Gather each line in the entries that includes the string "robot".

*** STORED DATA Section Begins ***

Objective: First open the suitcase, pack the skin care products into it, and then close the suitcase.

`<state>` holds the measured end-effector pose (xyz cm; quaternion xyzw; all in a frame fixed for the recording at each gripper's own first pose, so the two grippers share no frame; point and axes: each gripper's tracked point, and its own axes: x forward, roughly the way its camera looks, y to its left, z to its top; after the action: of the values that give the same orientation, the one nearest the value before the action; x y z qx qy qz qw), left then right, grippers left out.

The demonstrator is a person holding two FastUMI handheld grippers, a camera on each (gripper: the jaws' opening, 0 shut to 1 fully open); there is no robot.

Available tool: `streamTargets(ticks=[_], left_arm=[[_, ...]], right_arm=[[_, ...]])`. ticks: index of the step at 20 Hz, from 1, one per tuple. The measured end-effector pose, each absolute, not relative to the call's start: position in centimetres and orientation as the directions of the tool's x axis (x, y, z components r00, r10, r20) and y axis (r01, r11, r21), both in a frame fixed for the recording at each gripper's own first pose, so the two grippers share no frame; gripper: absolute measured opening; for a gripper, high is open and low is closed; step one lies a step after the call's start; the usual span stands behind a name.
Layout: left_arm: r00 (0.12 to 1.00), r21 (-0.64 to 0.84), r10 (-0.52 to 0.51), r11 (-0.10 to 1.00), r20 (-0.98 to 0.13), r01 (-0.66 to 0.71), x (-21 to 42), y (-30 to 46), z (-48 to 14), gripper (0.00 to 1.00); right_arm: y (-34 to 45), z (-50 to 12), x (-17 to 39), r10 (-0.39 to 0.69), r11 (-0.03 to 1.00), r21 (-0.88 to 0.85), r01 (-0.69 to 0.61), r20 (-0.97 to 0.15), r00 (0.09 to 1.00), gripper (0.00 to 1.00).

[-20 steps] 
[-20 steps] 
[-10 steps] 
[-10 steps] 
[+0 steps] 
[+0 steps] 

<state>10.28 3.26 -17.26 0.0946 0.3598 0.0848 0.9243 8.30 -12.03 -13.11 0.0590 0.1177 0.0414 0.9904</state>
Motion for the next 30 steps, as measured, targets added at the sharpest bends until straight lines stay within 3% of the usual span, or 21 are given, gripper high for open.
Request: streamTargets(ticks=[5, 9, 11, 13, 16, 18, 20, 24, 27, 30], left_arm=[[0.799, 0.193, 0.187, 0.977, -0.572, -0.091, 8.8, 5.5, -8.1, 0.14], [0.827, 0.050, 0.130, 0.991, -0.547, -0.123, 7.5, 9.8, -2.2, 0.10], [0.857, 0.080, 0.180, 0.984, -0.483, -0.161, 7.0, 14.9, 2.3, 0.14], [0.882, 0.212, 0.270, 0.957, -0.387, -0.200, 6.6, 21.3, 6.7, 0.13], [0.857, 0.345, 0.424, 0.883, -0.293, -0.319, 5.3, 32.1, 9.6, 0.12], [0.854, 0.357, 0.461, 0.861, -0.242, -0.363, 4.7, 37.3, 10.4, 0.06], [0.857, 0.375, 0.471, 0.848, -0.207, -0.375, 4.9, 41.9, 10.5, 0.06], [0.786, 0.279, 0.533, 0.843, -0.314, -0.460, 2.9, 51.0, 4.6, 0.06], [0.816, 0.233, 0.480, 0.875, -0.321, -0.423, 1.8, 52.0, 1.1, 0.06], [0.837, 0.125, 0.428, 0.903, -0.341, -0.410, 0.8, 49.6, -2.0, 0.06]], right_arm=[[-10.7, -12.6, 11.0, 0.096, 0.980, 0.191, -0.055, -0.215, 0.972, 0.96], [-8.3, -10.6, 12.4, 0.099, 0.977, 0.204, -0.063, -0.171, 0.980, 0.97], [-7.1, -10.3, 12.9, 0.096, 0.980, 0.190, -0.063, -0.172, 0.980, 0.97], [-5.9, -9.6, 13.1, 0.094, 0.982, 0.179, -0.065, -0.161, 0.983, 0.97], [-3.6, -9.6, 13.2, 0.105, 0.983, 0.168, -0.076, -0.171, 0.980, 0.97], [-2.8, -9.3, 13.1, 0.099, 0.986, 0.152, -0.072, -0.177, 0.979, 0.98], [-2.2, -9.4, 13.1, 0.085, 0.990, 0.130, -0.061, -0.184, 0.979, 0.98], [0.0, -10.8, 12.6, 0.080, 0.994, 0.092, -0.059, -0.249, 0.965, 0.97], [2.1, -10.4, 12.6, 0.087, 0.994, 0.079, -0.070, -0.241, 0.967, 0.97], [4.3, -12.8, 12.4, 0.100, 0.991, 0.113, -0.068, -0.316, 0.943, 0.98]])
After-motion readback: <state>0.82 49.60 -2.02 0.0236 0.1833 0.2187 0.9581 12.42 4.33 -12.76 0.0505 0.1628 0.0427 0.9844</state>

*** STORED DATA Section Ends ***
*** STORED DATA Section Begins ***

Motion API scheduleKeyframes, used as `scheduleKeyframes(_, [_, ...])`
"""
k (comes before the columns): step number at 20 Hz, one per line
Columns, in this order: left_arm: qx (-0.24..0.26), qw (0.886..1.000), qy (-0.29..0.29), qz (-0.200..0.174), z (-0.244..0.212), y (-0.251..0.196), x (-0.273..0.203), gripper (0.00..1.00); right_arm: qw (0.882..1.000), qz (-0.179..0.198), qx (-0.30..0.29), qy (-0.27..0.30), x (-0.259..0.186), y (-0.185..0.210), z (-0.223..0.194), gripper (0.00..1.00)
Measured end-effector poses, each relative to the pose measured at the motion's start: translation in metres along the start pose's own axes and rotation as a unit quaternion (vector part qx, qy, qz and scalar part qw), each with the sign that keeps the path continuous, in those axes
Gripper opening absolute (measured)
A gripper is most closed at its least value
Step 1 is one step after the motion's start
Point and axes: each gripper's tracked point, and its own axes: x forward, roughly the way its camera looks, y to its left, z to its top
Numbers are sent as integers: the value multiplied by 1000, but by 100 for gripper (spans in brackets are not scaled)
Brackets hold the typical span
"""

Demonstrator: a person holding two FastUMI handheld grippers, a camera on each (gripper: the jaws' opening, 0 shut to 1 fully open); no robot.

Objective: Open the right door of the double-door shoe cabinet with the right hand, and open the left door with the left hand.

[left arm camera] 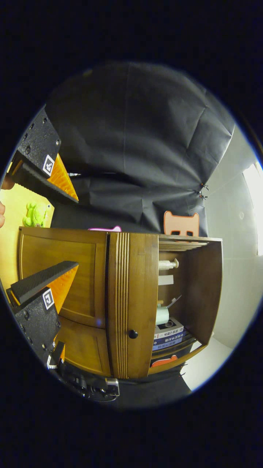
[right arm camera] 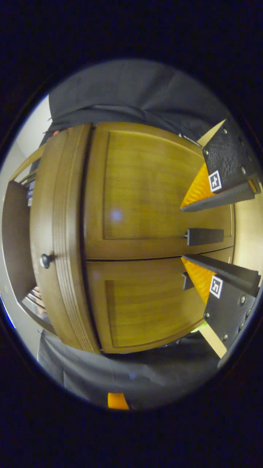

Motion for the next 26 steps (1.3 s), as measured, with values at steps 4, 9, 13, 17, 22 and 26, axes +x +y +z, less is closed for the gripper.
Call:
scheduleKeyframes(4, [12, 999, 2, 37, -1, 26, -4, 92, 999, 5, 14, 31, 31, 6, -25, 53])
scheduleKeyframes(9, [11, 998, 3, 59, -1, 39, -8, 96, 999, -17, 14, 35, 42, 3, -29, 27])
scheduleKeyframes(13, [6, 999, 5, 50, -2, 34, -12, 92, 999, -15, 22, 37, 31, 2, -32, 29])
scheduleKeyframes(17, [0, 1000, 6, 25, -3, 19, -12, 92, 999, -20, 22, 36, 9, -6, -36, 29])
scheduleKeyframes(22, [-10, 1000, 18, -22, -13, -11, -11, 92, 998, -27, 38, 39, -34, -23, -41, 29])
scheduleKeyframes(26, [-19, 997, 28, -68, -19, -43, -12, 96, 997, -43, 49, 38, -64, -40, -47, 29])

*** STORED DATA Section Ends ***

OUTPUT FOR THIS TASK:
The demonstrator is a person holding two FastUMI handheld grippers, a camera on each (gripper: the jaws' opening, 0 shut to 1 fully open); there is no robot.
Demonstrator: a person holding two FastUMI handheld grippers, a camera on each (gripper: the jaws' opening, 0 shut to 1 fully open); no robot.

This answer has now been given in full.